The numbers are startling. An example is Australia. The combined annual cost of security at Sydney’s international and domestic airports was $9 million in 2001. By 2012, it had risen to $76 million for the year. Australian government statistics report the annual cost of Australian aviation security jumped from $30 million 13 years ago to $250 million in 2012.

These increases are being duplicated across the Asia-Pacific airport network. It is a massive burden on an industry struggling to earn a return on its investment. More alarming is the mounting evidence that much of the money being spent on security at airports is unnecessary.

An academic paper published in March – and it’s not the first research document to reach such conclusions – suggested that additional security measures to protect airports are not “sensible expenditures” because the likelihood of an attack is low.

Its authors assessed security measures would only begin to be cost-effective if the current rate of attacks at airports in the Asia-Pacific, the U.S. and Europe increased by a factor of 10 to 20.

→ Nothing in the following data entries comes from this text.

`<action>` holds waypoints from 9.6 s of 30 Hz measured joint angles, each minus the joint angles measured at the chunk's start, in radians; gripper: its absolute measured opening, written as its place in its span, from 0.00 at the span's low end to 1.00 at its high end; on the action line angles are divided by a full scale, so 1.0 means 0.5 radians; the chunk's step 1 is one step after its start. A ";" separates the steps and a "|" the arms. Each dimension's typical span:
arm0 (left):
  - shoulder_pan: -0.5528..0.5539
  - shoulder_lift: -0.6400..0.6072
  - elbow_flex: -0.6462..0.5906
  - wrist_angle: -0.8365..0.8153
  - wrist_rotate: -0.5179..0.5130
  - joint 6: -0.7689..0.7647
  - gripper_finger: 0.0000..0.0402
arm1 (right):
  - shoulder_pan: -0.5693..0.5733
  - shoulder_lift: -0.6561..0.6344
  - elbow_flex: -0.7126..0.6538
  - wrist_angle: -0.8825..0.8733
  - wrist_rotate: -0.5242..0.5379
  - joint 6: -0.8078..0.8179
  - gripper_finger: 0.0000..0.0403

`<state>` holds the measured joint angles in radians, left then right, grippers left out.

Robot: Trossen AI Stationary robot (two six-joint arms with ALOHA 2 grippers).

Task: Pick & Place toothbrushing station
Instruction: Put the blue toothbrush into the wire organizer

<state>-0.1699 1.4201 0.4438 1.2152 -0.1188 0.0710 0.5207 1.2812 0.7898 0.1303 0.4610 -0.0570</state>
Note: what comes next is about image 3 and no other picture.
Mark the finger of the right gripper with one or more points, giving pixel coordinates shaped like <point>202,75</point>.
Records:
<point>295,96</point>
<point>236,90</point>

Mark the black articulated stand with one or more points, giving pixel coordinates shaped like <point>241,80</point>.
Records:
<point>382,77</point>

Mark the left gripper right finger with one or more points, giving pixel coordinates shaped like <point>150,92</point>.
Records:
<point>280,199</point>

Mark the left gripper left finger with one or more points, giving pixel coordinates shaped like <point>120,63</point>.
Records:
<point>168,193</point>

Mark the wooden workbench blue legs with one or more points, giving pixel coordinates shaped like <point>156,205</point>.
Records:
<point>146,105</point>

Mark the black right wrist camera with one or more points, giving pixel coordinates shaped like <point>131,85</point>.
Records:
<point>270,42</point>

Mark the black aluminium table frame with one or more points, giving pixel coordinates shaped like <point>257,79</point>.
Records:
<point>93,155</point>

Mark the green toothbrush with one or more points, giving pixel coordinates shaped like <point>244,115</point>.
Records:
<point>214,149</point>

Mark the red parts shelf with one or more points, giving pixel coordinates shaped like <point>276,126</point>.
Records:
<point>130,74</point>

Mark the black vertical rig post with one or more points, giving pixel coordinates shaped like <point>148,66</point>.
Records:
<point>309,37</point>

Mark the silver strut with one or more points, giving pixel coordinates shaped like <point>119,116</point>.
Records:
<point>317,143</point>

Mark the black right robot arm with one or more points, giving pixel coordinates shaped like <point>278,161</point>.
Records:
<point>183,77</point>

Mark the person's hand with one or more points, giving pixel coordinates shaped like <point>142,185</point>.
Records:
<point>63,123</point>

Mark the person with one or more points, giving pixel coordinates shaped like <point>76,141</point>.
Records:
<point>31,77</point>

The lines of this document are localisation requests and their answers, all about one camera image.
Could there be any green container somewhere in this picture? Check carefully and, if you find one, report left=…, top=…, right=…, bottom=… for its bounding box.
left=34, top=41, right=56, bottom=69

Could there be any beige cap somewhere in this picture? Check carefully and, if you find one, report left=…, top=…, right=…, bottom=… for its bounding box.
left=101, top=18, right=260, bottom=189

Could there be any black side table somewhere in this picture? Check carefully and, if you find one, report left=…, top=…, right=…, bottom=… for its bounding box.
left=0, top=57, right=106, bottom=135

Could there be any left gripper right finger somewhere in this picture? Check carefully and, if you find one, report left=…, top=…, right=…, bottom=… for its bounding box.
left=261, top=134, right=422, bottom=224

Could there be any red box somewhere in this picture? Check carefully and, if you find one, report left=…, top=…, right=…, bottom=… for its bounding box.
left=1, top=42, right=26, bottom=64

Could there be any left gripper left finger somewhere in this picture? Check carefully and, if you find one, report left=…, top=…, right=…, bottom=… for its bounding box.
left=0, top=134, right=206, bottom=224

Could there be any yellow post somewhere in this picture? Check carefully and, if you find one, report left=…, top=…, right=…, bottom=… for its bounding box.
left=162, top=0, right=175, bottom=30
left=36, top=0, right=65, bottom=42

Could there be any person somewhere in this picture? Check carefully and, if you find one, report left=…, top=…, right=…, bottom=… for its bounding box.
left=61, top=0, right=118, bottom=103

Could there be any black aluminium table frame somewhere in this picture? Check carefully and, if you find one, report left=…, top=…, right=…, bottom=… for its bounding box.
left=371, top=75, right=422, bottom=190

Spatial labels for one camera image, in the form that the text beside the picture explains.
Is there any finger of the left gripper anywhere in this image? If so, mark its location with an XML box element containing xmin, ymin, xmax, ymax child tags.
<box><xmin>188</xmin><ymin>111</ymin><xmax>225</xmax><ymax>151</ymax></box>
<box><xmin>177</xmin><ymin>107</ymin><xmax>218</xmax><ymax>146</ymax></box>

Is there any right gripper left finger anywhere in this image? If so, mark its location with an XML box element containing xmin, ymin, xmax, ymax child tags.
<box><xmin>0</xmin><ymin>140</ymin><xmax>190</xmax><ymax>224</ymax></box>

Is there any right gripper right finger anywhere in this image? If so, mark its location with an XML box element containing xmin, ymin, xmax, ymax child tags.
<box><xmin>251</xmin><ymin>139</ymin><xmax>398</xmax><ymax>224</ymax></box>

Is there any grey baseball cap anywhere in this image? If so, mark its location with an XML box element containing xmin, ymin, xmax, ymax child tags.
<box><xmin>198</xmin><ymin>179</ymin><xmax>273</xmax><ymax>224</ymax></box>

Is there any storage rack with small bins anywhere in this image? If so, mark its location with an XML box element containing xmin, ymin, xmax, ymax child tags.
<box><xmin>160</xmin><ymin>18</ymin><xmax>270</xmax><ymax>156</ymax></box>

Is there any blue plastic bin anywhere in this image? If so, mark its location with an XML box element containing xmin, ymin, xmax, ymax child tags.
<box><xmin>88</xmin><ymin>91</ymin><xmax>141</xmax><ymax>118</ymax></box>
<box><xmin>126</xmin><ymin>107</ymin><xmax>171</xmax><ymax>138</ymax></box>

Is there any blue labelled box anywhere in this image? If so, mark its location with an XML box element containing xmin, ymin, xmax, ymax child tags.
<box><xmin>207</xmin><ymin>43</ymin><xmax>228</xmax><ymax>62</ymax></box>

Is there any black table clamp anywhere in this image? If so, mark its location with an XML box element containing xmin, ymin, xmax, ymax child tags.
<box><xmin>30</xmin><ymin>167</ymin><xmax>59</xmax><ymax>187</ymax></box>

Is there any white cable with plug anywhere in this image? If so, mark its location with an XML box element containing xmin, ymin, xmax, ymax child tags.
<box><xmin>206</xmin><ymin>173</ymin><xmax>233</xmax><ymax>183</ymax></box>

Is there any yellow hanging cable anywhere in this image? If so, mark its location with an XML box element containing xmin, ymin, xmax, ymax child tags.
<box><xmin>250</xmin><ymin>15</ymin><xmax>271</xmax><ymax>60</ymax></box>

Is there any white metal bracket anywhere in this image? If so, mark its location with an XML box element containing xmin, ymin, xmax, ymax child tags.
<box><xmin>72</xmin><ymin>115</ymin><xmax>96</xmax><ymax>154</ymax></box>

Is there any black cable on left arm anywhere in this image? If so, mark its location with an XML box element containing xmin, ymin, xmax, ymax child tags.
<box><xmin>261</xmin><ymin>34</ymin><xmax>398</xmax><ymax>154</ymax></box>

Therein lays the rub. Unlike aviation safety, no cost/benefit analysis is applied to aviation security. Since the 9/11 terror attacks in the U.S., layer upon layer of security has been added to airport check-in procedures without proper systems of matching the cost with genuine levels of threat.

Statistically, in the last 13 years, attacks on aviation targets represented only 0.5% of all terrorist events world-wide. Yet, as Andrew Herdman, director general of the Association of Asia pacific Airlines (AAPA) pointed out to Orient Aviation, we still, by default, treat every passenger as a potential terrorist when in reality they are innocent travellers.

The truth is airports not very attractive terrorist targets. If the goal of the terrorist is to kill people and inflict physical damage, there are many easier places to detonate a bomb or undertake an armed attack.

Airlines, therefore, want to see commonsense, intelligence-led, outcome-based measures for security that balance the risks of attack against the costs and inconvenience imposed on travelers when they fly. This approach has been very successful in the safety sector of the industry. As hard as it will be to persuade law-makers to get smarter about aviation security policies, applying cost-benefit analysis to security must become an industry priority – and sooner rather than later.